Les fils
Au village, c’est comme ça : les fils électriques ou téléphoniques pendent partout dans les airs, traversent les rues, se croisent, s’emmêlent, et se recroisent encore, s’égarent dans les champs, se promènent sur l’horizon, pour reparaître au flanc des fermes, puis s’en aller encore, très loin, là-bas, on ne sait pas bien où.
Par ces fils entrent les voix du monde et les images du lointain.
Par ces fils le village est relié à l’univers.
Ils se balancent au vent comme les cordes à linge tendues dans les jardins, comme les fils de fer des vergers palissés.
Des arbres grandissent à leurs flancs de ciment ou de bois, et se couvrent de lierre.
Les oiseaux qui s’y posent, confiants, y suspendent parfois, dans des nids barbelés de paille et recousus de mousse, des portées d’oisillons qui s’envolent en chantant.
Quand la tempête les abat de son souffle de bête, on les renoue les uns aux autres, on les retend avec soin sur leurs mâts.
On pourrait bien les enterrer, tous ces fils, mais, on ne sait pas pourquoi, ça fait plaisir, au fond, qu’ils soient là, bien visibles.

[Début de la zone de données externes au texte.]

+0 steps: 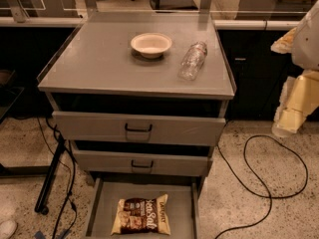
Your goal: Pick brown chip bag from bottom drawer and place on counter
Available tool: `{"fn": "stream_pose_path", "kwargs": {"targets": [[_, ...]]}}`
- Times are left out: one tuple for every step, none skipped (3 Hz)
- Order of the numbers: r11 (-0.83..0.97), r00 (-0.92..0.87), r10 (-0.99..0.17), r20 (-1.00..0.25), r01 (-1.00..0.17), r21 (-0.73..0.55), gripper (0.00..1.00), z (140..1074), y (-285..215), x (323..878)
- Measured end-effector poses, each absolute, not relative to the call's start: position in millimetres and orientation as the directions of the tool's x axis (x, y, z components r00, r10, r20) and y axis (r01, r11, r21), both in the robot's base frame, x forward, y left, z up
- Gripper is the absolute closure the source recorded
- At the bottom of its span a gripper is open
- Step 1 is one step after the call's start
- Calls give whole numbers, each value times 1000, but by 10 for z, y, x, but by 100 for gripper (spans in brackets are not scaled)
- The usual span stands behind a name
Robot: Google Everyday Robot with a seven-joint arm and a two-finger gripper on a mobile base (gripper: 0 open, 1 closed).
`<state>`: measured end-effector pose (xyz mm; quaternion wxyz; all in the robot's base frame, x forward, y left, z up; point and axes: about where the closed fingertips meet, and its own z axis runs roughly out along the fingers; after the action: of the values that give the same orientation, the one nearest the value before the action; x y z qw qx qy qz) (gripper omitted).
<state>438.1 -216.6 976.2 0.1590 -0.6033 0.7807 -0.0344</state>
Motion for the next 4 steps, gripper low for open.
{"fn": "stream_pose_path", "kwargs": {"targets": [[270, -221, -953, -207, -931, -246, 0, 9762, -2166, 4381], [271, -225, -953, -205, -933, -236, 0, 9648, -2112, 4321], [265, -219, -952, -214, -938, -221, 0, 9372, -1973, 4151], [242, -203, -954, -219, -956, -166, 0, 8929, -1795, 4004]]}}
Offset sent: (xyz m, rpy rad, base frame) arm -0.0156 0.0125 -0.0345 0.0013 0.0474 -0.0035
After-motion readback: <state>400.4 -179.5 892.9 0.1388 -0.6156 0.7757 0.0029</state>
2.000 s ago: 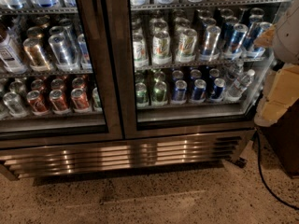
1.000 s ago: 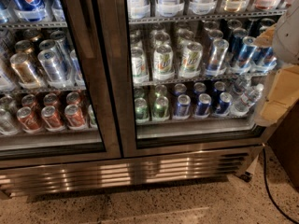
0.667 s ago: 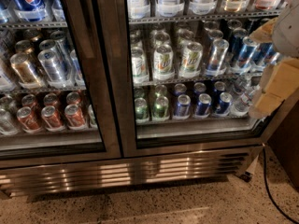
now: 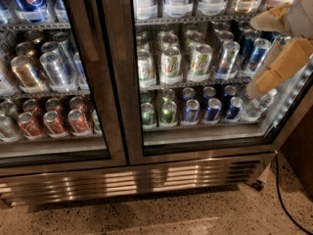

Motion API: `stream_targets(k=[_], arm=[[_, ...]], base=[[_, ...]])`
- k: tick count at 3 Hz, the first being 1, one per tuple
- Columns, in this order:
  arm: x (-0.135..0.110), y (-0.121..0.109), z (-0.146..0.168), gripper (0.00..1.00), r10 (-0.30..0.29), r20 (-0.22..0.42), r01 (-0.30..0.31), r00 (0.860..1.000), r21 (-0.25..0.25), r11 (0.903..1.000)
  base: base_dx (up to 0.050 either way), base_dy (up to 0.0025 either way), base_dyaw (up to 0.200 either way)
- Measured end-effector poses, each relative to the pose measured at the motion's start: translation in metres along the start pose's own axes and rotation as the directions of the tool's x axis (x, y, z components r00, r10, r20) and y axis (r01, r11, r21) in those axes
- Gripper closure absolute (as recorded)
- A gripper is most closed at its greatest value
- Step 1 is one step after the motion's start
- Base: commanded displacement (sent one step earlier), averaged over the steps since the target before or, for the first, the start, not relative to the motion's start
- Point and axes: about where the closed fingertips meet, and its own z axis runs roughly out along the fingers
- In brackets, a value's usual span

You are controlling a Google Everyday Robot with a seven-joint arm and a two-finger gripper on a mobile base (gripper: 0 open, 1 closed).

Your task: Open right fridge door

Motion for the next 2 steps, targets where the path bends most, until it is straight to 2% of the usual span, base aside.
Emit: stream_targets(k=[1, 2], arm=[[-0.026, -0.011, 0.008, 0.0, 0.034, 0.189, -0.025, 0.981, -0.052, 0.9983], [-0.057, -0.012, 0.021, 0.0, 0.085, 0.375, -0.031, 0.923, -0.148, 0.9885]], base=[[0.0, 0.0, 0.0], [0.0, 0.0, 0.0]])
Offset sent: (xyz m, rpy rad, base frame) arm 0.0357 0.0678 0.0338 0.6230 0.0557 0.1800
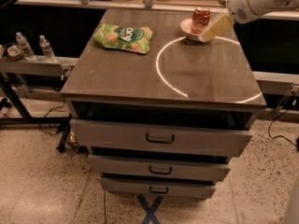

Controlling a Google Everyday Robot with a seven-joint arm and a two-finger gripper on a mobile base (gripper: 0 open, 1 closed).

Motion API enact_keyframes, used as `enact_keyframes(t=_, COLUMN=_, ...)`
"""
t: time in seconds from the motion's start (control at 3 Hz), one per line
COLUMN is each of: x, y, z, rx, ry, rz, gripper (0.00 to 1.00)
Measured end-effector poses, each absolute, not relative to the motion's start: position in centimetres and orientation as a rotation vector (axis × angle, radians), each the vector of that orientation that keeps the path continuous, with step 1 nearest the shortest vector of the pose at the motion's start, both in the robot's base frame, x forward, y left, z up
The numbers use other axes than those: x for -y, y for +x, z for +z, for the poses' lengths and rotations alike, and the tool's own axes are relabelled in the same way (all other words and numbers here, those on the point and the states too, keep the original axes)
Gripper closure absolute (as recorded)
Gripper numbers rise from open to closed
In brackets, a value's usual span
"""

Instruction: Pick coke can from paper bowl and place on counter

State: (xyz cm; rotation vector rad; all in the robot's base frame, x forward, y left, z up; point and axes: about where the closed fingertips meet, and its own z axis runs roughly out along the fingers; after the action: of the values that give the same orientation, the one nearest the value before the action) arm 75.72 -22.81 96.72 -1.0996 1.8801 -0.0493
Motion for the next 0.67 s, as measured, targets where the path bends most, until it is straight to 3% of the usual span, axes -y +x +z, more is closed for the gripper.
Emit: enact_keyframes(t=0.67, x=26.0, y=85.5, z=92.9, rx=-1.846, ry=-0.801, rz=-0.020, gripper=0.00)
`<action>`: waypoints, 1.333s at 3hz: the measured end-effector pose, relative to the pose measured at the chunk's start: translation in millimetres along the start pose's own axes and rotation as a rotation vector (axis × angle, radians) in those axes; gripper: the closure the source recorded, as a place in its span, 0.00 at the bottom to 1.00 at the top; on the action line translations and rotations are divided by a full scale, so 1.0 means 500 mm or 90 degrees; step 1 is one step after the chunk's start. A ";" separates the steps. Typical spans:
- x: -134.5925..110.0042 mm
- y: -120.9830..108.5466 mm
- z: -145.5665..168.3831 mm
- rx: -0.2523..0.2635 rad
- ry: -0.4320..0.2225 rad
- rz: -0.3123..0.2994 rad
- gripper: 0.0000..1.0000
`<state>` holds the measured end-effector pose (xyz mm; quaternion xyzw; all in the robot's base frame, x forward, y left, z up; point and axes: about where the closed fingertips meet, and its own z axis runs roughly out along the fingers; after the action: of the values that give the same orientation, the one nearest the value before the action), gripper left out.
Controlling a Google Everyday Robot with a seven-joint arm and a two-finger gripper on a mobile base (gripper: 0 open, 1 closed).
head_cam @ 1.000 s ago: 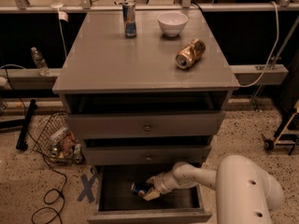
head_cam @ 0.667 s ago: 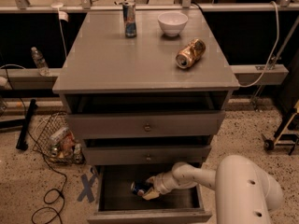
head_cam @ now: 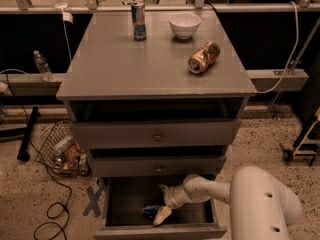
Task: Place pepsi can into bottom drawer
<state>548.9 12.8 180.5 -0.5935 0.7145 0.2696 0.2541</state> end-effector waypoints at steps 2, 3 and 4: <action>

Qu’ils soient, au-dessus des maisons et des routes, les signes évidents de la vie battant son pouls rapide, les veines et les vaisseaux irriguant le village comme un petit morceau du corps immense et chaud de l’univers.
Que sur leurs longs cordages se hisse la grand voile de l'invisible espoir.
Et que là-haut se tende le grand filet maillé de ciel qui retiendra sur la terre le village.